From the records below, copy the lines that include "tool".

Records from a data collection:
-----

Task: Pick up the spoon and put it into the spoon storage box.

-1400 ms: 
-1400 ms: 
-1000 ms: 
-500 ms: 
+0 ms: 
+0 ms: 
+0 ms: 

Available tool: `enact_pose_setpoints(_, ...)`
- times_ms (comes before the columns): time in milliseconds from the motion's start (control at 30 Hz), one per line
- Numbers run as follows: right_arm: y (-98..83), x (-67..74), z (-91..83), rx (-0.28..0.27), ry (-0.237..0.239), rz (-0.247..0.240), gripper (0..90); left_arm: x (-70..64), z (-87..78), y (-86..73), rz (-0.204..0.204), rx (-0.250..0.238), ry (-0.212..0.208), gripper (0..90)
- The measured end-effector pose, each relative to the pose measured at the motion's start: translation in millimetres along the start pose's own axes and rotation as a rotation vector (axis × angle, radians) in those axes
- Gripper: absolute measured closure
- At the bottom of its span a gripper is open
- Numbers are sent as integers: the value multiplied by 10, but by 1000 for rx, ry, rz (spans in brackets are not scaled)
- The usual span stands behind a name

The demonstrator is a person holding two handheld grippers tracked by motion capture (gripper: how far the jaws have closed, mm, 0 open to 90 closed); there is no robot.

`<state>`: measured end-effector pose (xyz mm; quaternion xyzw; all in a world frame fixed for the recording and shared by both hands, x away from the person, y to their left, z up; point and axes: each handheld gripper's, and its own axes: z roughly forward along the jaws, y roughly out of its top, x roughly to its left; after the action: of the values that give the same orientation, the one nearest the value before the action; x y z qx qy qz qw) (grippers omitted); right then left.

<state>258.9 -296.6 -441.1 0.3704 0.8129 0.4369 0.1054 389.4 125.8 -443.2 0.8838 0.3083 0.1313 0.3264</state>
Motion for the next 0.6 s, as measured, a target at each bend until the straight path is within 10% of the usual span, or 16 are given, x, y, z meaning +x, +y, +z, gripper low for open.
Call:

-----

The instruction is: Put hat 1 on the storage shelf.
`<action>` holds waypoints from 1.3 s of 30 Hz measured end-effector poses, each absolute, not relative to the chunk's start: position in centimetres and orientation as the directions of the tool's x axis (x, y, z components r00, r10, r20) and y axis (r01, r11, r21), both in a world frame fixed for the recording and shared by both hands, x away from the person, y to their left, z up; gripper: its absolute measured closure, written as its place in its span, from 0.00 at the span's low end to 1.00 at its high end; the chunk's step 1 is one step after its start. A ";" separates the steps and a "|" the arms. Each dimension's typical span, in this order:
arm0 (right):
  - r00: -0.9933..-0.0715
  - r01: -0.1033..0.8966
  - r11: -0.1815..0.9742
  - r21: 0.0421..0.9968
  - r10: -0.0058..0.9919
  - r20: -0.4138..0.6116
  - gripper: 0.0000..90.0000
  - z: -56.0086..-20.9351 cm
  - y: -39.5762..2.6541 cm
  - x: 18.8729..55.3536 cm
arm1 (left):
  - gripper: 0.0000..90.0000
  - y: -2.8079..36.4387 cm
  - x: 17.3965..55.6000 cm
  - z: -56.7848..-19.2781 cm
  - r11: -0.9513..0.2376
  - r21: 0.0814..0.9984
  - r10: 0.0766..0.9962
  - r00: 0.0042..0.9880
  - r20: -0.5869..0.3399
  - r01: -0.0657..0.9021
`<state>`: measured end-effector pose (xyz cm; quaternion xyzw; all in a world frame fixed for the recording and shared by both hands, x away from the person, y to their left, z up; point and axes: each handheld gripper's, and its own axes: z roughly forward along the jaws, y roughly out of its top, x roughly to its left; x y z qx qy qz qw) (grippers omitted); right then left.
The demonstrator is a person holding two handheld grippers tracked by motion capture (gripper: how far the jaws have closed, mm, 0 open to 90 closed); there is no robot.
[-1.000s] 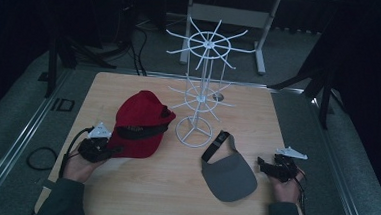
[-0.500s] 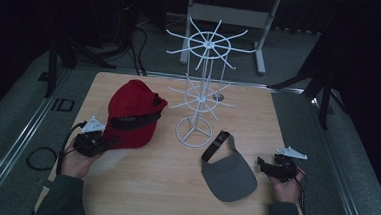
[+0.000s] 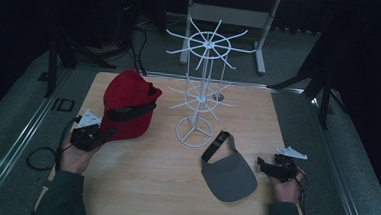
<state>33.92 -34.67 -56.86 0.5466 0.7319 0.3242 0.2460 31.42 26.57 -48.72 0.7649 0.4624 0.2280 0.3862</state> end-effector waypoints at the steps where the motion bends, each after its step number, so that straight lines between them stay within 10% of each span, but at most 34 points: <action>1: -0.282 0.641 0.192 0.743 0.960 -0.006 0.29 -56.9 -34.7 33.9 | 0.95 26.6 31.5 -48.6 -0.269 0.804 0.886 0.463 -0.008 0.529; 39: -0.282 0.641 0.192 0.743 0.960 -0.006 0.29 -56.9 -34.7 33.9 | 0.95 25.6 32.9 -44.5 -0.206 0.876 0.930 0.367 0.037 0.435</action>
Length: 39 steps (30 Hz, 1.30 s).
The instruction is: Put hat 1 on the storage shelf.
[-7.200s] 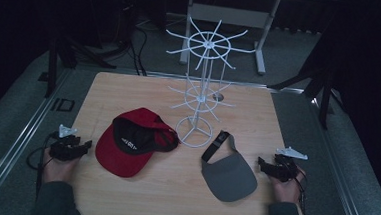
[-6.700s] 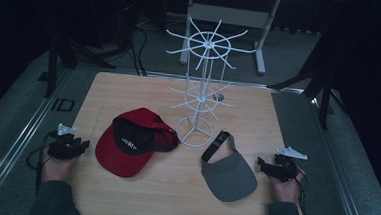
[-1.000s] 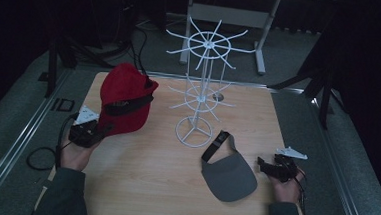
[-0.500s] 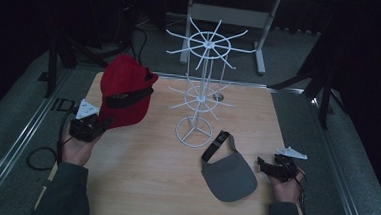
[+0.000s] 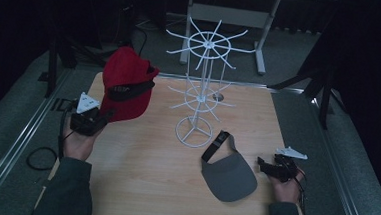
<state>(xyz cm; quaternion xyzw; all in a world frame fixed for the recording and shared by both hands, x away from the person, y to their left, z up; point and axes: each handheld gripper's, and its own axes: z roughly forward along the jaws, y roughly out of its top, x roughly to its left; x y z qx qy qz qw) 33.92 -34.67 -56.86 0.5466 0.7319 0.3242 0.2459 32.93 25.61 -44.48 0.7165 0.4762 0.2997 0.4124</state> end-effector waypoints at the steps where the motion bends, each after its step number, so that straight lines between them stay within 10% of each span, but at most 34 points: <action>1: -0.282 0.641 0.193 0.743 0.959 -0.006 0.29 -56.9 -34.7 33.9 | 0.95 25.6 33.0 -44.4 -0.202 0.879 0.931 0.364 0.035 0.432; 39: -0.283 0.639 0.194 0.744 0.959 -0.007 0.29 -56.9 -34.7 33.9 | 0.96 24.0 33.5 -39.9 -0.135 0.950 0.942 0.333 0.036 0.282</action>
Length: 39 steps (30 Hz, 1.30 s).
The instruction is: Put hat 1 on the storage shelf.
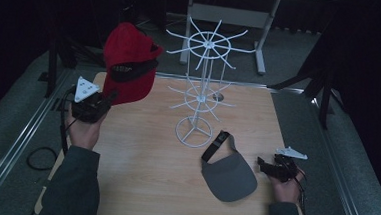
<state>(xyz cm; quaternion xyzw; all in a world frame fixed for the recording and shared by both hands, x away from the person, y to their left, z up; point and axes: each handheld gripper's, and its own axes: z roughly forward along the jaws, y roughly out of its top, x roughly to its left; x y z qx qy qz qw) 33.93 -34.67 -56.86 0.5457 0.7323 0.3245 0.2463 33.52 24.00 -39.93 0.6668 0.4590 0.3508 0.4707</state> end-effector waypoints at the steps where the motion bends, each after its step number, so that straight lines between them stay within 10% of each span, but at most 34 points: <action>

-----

## [Response to this task]
Available tool: `enact_pose_setpoints(_, ...)`
`<action>` holds waypoints from 1.3 s of 30 Hz measured end-effector poses, each absolute, not relative to the chunk's start: position in centimetres and orientation as the directions of the tool's x axis (x, y, z components r00, r10, r20) and y axis (r01, r11, r21), both in a world frame fixed for the recording and shared by both hands, x away from the person, y to their left, z up; gripper: its absolute measured closure, written as its place in its span, from 0.00 at the span's low end to 1.00 at its high end; the chunk's step 1 is one step after its start. A ";" separates the steps and a "|" the arms. Each dimension's typical span, in this order:

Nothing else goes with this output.